For haplotype 1, the estimated QV is 61.6, and for haplotype 2, 61.8. When the two haplotypes are combined, the assembly achieves an estimated QV of 61.7. The k-mer completeness is 89.03% for haplotype 1 and 89.15% for haplotype 2; and 99.66% for the combined haplotypes. BUSCO v.5.5.0 analysis using the diptera_odb10 reference set ( n = 3,285) identified 96.9% of the expected gene set (single = 95.4%, duplicated = 1.4%) for haplotype 1.
Table 2 provides assembly metric benchmarks adapted from Rhie et al. (2021) and the Earth BioGenome Project Report on Assembly Standards September 2024. The haplotype 1 assembly achieves the EBP reference standard of 6.C.Q61.
Methods
Sample acquisition and DNA barcoding
The specimen used for genome sequencing was an adult female Leptarthrus brevirostris (specimen ID NHMUK014537452, ToLID idLepBrev1), from Porth Saxon swamp, Mawnan, Helford River, Cornwall, England, United Kingdom on 2021-06-28 by sweep netting. The specimen was collected and identified by Robert Wolton (Dipterists Forum) and preserved by dry freezing (–80 °C).
The initial identification was verified by an additional DNA barcoding process according to the framework developed by Twyford et al. (2024). A small sample was dissected from the specimen and stored in ethanol, while the remaining parts were shipped on dry ice to the Wellcome Sanger Institute (WSI) ( Pereira et al., 2022). The tissue was lysed, the COI marker region was amplified by PCR, and amplicons were sequenced and compared to the BOLD database, confirming the species identification ( Crowley et al., 2023). Following whole genome sequence generation, the relevant DNA barcode region was also used alongside the initial barcoding data for sample tracking at the WSI ( Twyford et al., 2024). The standard operating procedures for Darwin Tree of Life barcoding have been deposited on protocols.io ( Beasley et al., 2023).

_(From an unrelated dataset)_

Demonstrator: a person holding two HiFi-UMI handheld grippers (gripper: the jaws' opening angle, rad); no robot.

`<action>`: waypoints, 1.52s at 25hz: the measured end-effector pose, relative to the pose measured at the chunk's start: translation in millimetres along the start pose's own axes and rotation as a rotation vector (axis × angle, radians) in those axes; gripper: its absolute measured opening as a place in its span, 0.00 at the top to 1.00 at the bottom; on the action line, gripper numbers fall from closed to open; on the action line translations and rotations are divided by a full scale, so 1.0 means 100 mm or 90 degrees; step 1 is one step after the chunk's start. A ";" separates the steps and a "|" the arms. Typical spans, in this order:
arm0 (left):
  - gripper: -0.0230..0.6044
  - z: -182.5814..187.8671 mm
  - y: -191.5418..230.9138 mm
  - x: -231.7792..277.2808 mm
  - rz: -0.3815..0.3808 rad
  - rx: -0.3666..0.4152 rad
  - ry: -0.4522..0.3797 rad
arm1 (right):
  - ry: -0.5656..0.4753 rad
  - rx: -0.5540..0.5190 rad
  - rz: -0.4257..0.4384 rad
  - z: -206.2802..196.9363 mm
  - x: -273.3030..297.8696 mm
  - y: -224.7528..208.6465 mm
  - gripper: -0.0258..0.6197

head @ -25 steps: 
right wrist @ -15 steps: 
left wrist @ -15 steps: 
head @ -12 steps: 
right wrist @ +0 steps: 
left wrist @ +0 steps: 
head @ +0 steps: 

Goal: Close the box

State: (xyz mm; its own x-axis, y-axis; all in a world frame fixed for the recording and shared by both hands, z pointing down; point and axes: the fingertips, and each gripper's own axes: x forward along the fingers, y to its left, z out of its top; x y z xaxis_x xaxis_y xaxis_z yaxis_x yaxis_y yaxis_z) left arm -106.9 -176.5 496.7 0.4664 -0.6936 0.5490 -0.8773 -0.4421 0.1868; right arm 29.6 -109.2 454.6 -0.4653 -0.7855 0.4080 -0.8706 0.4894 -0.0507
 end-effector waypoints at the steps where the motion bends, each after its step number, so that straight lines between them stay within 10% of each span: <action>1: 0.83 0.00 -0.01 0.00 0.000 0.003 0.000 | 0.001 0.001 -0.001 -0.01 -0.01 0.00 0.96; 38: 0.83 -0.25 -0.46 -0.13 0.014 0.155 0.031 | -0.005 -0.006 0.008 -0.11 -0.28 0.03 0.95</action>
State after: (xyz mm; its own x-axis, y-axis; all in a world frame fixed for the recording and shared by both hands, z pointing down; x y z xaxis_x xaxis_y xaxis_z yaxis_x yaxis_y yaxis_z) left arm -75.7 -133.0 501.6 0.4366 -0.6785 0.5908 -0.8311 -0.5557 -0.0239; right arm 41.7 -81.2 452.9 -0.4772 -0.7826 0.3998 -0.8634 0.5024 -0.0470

Metadata collection for samples adhered to the Darwin Tree of Life project standards described by Lawniczak et al. (2022).
Nucleic acid extraction
The workflow for high molecular weight (HMW) DNA extraction at the Wellcome Sanger Institute (WSI) Tree of Life Core Laboratory includes a sequence of procedures: sample preparation and homogenisation, DNA extraction, fragmentation and purification ( Howard et al., 2025). Detailed protocols are available on protocols.io ( Denton et al., 2023b). The idLepBrev1 sample was prepared for DNA extraction by weighing and dissecting it on dry ice ( Jay et al., 2023). Tissue from the thorax and abdomen was homogenised using a PowerMasher II tissue disruptor ( Denton et al., 2023a).

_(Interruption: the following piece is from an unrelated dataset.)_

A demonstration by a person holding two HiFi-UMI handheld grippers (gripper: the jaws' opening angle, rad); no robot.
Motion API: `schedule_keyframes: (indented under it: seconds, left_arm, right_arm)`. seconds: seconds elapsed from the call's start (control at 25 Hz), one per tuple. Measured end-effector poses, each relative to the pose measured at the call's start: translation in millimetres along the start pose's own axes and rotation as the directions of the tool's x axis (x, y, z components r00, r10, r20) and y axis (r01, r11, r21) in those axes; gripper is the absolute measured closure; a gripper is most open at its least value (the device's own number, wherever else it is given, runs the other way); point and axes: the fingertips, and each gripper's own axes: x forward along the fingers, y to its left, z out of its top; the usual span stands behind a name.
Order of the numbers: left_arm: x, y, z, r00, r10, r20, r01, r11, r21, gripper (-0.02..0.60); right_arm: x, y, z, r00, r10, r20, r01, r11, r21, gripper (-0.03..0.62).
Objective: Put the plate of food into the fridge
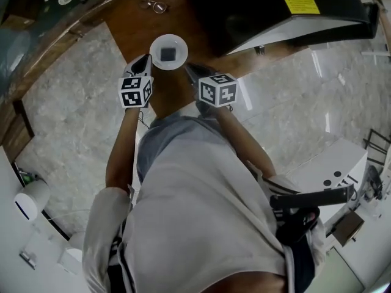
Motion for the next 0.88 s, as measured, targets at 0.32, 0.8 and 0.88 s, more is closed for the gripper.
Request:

HMW DNA was extracted in the WSI Scientific Operations core using the Automated MagAttract v2 protocol ( Oatley et al., 2023). The DNA was sheared into an average fragment size of 12–20 kb in a Megaruptor 3 system ( Bates et al., 2023). Sheared DNA was purified by solid-phase reversible immobilisation, using AMPure PB beads to eliminate shorter fragments and concentrate the DNA ( Strickland et al., 2023). The concentration of the sheared and purified DNA was assessed using a Nanodrop spectrophotometer and Qubit Fluorometer using the Qubit dsDNA High Sensitivity Assay kit. Fragment size distribution was evaluated by running the sample on the FemtoPulse system.

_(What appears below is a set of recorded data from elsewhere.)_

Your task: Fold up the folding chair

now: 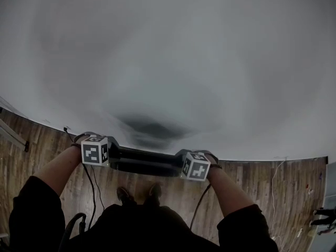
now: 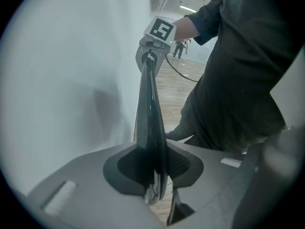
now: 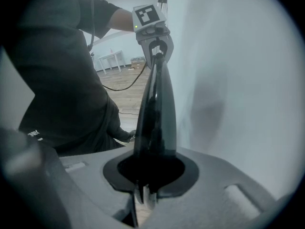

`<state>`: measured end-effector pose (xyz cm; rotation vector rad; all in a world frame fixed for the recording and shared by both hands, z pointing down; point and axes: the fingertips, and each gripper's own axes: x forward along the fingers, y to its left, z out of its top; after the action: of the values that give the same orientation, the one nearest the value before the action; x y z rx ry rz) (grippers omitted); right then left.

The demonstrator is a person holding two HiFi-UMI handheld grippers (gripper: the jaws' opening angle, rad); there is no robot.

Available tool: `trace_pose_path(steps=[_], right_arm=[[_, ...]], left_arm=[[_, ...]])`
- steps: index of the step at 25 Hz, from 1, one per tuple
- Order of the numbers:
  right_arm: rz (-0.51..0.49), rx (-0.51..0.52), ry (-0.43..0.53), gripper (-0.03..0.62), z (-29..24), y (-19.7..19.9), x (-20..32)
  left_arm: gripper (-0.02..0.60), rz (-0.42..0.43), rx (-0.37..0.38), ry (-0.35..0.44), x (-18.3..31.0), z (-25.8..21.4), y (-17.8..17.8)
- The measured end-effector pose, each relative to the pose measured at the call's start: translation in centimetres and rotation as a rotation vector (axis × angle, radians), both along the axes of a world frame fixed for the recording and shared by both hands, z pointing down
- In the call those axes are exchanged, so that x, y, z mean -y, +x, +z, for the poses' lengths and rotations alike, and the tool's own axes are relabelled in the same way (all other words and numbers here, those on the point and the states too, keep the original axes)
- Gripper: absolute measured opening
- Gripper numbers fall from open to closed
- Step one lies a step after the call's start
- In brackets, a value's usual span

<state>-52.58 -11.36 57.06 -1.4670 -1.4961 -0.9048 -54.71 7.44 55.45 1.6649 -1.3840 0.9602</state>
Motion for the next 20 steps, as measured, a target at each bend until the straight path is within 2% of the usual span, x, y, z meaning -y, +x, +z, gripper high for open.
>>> trace_pose_path(steps=[12, 20], right_arm=[[0.043, -0.016, 0.002, 0.061, 1.0, -2.1, 2.1], [0.086, 0.024, -0.024, 0.084, 0.8, -3.7, 2.5]], left_arm=[[0.101, 0.029, -0.007, 0.036, 2.4, 0.3, -2.8], [0.115, -0.035, 0.026, 0.114, 3.1, 0.2, -4.4]])
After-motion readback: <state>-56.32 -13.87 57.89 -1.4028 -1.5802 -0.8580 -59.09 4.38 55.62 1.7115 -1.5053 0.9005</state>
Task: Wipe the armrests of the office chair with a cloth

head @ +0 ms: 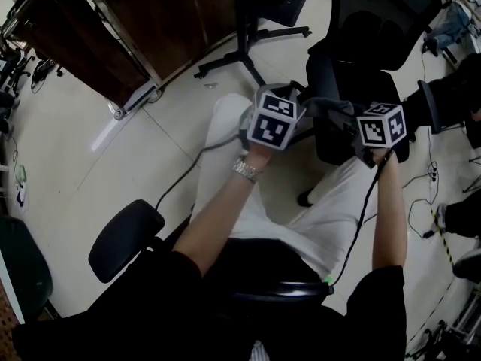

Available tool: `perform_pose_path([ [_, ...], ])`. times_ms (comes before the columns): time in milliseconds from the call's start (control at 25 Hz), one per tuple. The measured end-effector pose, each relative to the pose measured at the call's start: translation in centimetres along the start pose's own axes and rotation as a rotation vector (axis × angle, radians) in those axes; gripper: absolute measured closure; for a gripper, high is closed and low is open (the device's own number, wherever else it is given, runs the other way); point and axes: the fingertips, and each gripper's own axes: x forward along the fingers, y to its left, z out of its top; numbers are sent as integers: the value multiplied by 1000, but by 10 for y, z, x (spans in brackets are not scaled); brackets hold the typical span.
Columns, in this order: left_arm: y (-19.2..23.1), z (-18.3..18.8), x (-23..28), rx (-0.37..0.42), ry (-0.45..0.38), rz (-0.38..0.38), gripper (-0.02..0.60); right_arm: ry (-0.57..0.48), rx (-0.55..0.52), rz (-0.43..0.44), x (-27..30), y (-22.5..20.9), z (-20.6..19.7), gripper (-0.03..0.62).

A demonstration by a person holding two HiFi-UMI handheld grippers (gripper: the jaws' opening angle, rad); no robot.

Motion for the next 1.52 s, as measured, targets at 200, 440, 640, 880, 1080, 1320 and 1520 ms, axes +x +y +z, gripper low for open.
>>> perform_pose_path([
  [200,0,-3,0,1,6,1,588,-274,44,-147,-33,-64,91,569],
  [440,7,-11,1,-6,21,12,588,-337,118,-282,-4,-140,137,569],
  [640,16,-17,2,-19,33,21,588,-101,119,-389,52,-190,88,569],
  [880,28,-24,5,-30,45,32,588,-194,230,-272,47,-170,67,569],
  [1080,17,-21,6,-31,37,17,588,-156,224,-240,29,-143,36,569],
  [1320,4,-17,0,-17,28,3,588,-165,250,-217,4,-104,-3,569],
  [1520,-2,-11,-5,-7,16,-7,588,-218,306,-203,-18,-73,-34,569],
])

RNA was extracted from thorax and abdomen tissue of idLepBrev1 in the Tree of Life Laboratory at the WSI using the RNA Extraction: Automated MagMax™ mirVana protocol ( do Amaral et al., 2023). The RNA concentration was assessed using a Nanodrop spectrophotometer and a Qubit Fluorometer using the Qubit RNA Broad-Range Assay kit. Analysis of the integrity of the RNA was done using the Agilent RNA 6000 Pico Kit and Eukaryotic Total RNA assay.
Hi-C sample preparation and crosslinking
Hi-C data were generated from the head of the idLepBrev1 sample using the Arima-HiC v2 kit (Arima Genomics) with 20–50 mg of frozen tissue (stored at –80 °C). As per manufacturer’s instructions, tissue was fixed, and the DNA crosslinked using a TC buffer with 22% formaldehyde concentration, and a final formaldehyde concentration of 2%. The tissue was then homogenised using the Diagnocine Power Masher-II. The crosslinked DNA was digested using a restriction enzyme master mix, then biotinylated and ligated. A clean up was performed with SPRIselect beads prior to library preparation. DNA concentration was quantified using the Qubit Fluorometer v4.0 (Thermo Fisher Scientific) and Qubit HS Assay Kit, and sample biotinylation percentage was estimated using the Arima-HiC v2 QC beads.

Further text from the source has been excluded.